IL-1 Receptor Type 1 Gene-Deficient Mice Demonstrate an Impaired Host Defense Against Pneumococcal Meningitis

Abstract

The fatality rate associated with Streptococcus pneumoniae meningitis remains high despite adequate antibiotic treatment. IL-1 is an important proinflammatory cytokine, which is up-regulated in brain tissue after the induction of meningitis. To determine the role of IL-1 in pneumococcal meningitis we induced meningitis by intranasal inoculation with 8 × 104 CFU of S. pneumoniae and 180 U of hyaluronidase in IL-1R type I gene-deficient (IL-1R−/−) mice and wild-type mice. Meningitis resulted in elevated IL-1α and IL-1β mRNA and protein levels in the brain. The absence of an intact IL-1 signal was associated with a higher susceptibility to develop meningitis.
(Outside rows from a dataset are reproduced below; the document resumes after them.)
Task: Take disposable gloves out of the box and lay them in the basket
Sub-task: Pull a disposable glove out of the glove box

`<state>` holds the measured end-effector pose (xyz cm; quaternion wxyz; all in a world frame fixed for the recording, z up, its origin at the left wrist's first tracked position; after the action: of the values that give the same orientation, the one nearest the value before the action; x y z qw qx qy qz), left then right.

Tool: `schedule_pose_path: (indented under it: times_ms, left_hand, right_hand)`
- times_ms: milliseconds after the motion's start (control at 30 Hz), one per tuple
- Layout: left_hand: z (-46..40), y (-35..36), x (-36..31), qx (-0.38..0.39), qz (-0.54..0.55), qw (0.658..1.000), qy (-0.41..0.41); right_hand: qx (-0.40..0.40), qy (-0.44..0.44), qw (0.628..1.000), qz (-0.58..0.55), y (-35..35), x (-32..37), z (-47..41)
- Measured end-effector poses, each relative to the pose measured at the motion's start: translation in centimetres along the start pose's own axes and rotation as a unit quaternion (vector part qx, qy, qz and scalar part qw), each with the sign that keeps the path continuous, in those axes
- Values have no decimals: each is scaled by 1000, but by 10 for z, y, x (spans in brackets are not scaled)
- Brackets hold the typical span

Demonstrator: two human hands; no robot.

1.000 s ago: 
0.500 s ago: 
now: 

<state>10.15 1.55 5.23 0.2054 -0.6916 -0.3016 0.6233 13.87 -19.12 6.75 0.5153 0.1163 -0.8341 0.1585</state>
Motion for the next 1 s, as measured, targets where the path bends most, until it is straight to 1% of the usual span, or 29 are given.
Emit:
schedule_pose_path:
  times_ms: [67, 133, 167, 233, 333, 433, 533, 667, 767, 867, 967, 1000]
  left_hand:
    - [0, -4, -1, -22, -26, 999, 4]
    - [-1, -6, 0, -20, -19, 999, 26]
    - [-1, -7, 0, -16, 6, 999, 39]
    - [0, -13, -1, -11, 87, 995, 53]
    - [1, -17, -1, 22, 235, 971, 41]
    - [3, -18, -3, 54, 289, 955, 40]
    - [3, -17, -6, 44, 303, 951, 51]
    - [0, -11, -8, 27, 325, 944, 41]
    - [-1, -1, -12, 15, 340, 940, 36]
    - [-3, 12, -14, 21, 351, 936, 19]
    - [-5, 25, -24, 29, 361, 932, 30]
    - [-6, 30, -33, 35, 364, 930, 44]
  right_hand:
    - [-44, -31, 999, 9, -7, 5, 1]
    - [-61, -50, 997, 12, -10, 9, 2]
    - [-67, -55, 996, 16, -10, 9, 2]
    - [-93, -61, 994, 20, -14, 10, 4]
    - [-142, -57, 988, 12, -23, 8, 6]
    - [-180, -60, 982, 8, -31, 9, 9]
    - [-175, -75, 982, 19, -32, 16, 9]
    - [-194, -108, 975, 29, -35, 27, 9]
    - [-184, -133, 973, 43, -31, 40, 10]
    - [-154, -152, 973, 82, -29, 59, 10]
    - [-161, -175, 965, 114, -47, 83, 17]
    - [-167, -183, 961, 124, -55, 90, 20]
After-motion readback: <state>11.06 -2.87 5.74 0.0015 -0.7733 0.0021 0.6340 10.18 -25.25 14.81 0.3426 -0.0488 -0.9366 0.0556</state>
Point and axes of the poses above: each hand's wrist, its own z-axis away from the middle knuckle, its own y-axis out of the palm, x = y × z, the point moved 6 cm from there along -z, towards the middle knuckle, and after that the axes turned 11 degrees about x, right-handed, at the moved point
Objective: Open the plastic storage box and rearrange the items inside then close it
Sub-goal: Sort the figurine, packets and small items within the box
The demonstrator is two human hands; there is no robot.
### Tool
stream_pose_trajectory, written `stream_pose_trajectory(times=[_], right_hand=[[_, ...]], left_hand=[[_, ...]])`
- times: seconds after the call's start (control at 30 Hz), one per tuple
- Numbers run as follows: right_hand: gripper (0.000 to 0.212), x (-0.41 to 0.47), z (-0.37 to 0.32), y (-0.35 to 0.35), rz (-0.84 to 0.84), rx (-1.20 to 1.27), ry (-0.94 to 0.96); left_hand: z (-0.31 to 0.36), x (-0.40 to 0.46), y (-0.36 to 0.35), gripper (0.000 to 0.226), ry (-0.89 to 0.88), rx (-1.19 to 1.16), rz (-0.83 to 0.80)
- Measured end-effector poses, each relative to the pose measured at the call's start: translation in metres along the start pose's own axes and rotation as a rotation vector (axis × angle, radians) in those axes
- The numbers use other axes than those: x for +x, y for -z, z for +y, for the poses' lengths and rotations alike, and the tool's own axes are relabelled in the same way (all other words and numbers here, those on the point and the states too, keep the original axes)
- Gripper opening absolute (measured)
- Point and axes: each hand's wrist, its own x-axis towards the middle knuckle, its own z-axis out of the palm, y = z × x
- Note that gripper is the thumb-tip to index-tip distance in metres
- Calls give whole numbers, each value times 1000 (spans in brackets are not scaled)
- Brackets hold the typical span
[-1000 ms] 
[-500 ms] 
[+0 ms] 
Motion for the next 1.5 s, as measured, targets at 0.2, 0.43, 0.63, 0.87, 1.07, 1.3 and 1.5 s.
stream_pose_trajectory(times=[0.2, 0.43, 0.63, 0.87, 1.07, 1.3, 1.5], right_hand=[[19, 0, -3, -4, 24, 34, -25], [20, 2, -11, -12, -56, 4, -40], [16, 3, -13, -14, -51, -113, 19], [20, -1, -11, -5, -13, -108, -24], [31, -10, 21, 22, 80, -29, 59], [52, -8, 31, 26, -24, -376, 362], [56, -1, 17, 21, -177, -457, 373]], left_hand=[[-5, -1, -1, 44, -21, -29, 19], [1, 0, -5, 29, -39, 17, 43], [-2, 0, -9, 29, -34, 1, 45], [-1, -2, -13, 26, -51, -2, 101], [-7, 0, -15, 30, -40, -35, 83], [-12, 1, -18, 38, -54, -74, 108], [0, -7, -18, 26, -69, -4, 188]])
Furthermore, the lack of IL-1 impaired bacterial clearance, as reflected by an increased number of CFU in cerebrospinal fluid of IL-1R−/− mice. The characteristic pleocytosis of meningitis was not significantly altered in IL-1R−/− mice, but meningitis was associated with lower brain levels of cytokines. The mortality was significantly higher and earlier in the course of the disease in IL-1R−/− mice. These results demonstrate that endogenous IL-1 is required for an adequate host defense in pneumococcal meningitis.